• [The records]:
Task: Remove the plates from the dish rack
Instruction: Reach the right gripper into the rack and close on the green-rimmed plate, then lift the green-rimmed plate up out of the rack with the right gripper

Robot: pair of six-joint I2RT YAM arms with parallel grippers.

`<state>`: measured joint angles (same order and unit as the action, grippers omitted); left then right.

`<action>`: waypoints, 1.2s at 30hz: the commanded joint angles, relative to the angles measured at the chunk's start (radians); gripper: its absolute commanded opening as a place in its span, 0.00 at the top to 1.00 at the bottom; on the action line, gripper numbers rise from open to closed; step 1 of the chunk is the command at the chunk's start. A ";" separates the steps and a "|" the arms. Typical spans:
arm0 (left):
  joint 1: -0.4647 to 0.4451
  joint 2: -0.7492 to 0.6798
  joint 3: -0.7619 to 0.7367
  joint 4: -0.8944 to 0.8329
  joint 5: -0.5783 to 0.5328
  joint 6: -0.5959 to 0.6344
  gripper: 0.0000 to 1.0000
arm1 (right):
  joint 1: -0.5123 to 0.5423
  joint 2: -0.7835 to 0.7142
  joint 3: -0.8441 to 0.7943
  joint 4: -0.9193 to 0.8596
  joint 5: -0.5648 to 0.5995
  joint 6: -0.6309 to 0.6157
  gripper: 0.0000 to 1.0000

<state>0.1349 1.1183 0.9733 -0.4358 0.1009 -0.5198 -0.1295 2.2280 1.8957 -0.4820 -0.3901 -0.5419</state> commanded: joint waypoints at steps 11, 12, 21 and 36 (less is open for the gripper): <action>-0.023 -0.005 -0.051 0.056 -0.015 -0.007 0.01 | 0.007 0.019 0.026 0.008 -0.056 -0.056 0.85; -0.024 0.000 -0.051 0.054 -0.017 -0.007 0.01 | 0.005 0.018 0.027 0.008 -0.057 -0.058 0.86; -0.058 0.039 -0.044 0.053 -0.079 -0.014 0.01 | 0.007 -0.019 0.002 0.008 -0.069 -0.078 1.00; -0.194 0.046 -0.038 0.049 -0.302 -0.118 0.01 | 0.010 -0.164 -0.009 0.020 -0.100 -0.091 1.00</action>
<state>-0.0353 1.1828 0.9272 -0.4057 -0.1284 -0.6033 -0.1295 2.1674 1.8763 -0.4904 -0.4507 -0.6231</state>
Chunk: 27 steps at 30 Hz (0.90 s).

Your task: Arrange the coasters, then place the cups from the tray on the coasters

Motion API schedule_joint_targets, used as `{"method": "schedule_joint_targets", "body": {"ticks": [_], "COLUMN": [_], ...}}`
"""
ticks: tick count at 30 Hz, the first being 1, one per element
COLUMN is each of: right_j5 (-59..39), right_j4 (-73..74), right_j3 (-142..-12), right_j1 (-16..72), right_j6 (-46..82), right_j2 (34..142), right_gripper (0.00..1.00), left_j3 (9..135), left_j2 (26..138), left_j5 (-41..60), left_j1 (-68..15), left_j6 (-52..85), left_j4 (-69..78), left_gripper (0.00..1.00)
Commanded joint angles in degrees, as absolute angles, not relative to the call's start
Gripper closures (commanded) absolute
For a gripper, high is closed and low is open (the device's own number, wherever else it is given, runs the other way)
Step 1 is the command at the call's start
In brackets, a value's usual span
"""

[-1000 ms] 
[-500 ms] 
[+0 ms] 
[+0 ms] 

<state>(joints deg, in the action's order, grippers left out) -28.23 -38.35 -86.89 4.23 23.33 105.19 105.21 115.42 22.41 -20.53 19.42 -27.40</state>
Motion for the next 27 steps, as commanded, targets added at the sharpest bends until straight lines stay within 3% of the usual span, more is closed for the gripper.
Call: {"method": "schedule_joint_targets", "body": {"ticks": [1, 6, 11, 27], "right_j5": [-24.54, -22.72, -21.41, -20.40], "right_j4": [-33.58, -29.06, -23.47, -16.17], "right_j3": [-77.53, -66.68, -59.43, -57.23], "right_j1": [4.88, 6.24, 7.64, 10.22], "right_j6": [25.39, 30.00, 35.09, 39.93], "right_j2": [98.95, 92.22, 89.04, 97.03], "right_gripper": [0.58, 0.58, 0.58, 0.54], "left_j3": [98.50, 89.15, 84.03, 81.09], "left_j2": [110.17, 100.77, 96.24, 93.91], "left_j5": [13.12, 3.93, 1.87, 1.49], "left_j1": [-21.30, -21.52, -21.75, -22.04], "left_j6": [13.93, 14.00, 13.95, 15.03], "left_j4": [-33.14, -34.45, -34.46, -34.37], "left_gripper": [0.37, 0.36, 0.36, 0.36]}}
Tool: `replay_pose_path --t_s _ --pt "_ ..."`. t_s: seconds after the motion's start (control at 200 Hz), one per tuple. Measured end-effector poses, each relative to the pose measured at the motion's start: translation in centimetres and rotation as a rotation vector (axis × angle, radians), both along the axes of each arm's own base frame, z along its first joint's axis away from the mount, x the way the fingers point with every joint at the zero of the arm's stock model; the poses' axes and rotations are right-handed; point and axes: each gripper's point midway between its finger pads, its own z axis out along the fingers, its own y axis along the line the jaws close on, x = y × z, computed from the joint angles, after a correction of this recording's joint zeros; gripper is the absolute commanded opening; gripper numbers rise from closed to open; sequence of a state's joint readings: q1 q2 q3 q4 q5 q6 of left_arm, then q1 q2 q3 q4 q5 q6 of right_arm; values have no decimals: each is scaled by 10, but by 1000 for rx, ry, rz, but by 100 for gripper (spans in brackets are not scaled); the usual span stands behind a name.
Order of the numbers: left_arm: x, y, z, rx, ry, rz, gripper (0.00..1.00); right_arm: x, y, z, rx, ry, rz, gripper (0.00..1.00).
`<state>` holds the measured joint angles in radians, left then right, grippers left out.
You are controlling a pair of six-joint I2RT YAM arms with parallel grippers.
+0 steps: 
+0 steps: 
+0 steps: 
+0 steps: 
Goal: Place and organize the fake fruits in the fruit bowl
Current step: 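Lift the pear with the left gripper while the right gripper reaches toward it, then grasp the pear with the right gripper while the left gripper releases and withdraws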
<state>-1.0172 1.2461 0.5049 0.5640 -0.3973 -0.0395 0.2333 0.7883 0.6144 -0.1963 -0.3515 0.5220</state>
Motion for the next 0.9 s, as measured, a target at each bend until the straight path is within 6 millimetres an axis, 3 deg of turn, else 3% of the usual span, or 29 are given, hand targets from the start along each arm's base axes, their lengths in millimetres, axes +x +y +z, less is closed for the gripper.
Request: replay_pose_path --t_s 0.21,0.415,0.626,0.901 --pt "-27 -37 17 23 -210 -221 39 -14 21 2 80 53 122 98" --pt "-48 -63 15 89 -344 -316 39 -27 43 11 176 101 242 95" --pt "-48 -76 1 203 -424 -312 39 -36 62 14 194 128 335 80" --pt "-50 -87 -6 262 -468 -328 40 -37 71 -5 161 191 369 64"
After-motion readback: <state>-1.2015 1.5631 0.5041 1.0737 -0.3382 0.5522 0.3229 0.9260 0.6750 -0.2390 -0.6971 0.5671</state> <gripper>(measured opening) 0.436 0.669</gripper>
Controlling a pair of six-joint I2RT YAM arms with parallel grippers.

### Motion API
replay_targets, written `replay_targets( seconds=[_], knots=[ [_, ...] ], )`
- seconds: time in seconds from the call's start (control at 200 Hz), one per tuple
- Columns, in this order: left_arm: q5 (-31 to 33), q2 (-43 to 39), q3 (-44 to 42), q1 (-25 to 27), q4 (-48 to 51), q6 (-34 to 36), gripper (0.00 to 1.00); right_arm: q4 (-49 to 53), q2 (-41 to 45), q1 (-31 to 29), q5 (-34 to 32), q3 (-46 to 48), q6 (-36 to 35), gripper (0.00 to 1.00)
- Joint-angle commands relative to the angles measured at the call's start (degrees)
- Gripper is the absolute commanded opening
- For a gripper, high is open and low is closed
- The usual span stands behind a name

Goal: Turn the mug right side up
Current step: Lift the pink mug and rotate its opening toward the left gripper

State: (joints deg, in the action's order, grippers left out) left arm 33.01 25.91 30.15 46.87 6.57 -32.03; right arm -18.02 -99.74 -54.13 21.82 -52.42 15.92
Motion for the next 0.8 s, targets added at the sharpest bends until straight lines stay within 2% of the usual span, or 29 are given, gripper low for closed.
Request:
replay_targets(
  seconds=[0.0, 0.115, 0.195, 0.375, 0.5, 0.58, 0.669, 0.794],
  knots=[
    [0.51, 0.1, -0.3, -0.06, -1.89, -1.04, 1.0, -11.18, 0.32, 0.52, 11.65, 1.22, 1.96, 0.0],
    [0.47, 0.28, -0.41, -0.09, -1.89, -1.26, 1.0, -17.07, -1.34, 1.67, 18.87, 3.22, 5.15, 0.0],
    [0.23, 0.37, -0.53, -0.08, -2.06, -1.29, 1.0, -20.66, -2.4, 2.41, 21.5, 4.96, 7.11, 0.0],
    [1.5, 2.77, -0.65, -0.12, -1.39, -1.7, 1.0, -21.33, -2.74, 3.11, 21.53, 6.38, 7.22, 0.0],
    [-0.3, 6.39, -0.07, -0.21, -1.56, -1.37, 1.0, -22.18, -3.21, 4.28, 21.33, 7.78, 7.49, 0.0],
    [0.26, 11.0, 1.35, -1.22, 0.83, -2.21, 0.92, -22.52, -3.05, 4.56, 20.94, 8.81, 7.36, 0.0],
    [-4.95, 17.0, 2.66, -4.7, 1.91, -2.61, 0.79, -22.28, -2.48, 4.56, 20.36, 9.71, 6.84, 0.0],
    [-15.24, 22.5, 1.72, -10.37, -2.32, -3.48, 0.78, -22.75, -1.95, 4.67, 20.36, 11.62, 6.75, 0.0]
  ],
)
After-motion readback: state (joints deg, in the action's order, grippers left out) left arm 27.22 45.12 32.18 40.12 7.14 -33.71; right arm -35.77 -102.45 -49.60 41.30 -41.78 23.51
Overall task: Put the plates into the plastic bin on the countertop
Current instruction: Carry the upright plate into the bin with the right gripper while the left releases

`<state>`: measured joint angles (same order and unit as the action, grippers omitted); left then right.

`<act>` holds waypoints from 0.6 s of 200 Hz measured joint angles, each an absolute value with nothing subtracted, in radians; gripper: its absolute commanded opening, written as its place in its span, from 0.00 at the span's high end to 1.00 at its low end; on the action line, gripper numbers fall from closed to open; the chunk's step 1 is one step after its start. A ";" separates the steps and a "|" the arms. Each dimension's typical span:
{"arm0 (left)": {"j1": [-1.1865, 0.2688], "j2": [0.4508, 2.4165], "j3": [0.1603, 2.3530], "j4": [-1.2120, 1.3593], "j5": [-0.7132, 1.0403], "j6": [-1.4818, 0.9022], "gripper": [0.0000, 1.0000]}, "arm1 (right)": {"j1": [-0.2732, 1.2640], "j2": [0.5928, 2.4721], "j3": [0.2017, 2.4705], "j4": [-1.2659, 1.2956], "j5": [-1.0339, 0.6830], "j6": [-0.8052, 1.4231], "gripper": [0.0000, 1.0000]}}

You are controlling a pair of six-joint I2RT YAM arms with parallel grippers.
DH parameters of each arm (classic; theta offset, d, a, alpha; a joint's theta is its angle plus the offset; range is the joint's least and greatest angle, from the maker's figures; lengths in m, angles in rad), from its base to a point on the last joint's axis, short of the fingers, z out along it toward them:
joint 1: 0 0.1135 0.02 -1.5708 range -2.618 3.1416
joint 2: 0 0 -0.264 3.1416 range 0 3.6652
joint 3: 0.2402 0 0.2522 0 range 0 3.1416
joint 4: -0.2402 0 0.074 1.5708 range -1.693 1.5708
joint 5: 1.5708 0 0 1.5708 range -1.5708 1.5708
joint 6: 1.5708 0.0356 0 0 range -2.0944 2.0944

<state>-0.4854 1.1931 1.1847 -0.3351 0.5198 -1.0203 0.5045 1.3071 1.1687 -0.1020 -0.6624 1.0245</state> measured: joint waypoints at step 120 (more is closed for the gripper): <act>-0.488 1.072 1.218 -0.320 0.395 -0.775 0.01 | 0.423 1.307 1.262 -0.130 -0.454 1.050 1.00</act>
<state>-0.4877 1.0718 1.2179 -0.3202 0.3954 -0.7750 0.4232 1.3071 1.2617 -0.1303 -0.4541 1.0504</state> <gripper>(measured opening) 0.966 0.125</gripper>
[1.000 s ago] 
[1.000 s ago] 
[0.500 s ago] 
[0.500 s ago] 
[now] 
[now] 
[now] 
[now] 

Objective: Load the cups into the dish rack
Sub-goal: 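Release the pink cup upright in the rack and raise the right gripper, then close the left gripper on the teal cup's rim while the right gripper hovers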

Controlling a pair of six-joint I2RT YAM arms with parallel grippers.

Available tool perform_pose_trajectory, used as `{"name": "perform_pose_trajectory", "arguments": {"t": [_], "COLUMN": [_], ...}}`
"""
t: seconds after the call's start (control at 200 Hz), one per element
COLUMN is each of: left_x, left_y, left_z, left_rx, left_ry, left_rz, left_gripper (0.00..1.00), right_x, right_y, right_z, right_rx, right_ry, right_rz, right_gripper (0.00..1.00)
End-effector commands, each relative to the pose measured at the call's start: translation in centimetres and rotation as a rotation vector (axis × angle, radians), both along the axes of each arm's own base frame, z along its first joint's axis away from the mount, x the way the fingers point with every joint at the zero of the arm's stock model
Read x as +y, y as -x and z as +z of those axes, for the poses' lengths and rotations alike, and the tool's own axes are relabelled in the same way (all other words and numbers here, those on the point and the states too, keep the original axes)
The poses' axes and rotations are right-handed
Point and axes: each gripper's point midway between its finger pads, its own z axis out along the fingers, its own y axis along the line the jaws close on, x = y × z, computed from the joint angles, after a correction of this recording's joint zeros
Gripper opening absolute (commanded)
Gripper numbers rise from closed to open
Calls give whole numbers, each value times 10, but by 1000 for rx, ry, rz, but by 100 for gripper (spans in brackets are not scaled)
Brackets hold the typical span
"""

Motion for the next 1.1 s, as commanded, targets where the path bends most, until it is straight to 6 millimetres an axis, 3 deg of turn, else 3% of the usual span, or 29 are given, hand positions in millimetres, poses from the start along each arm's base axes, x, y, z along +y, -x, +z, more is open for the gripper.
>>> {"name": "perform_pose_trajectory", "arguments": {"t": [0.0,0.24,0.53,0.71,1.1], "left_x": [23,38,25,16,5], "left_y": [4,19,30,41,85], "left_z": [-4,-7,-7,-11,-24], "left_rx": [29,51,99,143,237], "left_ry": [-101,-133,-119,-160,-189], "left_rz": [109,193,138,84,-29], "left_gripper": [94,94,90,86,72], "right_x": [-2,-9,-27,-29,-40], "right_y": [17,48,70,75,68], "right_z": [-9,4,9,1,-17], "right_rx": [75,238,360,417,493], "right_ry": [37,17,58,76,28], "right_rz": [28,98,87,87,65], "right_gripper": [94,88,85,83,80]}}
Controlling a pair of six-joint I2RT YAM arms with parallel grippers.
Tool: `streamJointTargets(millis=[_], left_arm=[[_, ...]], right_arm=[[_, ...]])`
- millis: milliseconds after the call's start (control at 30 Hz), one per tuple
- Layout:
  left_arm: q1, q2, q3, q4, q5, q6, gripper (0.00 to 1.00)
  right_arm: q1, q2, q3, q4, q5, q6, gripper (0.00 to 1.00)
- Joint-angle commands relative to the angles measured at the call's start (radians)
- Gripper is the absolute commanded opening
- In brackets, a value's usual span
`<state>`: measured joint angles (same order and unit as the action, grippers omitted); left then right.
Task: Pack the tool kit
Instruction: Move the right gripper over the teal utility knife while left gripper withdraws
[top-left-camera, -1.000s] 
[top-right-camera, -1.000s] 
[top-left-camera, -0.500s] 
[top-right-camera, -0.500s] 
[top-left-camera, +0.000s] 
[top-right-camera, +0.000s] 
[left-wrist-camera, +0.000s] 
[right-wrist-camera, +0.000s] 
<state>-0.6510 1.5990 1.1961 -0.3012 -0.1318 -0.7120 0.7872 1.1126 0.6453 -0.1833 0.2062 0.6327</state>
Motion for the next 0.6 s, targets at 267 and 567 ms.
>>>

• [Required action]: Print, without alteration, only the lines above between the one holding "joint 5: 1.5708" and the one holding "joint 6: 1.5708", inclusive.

• [Task result]:
joint 5: 1.5708 0 0 1.5708 range -1.5708 1.5708
joint 6: 1.5708 0.0356 0 0 range -2.0944 2.0944

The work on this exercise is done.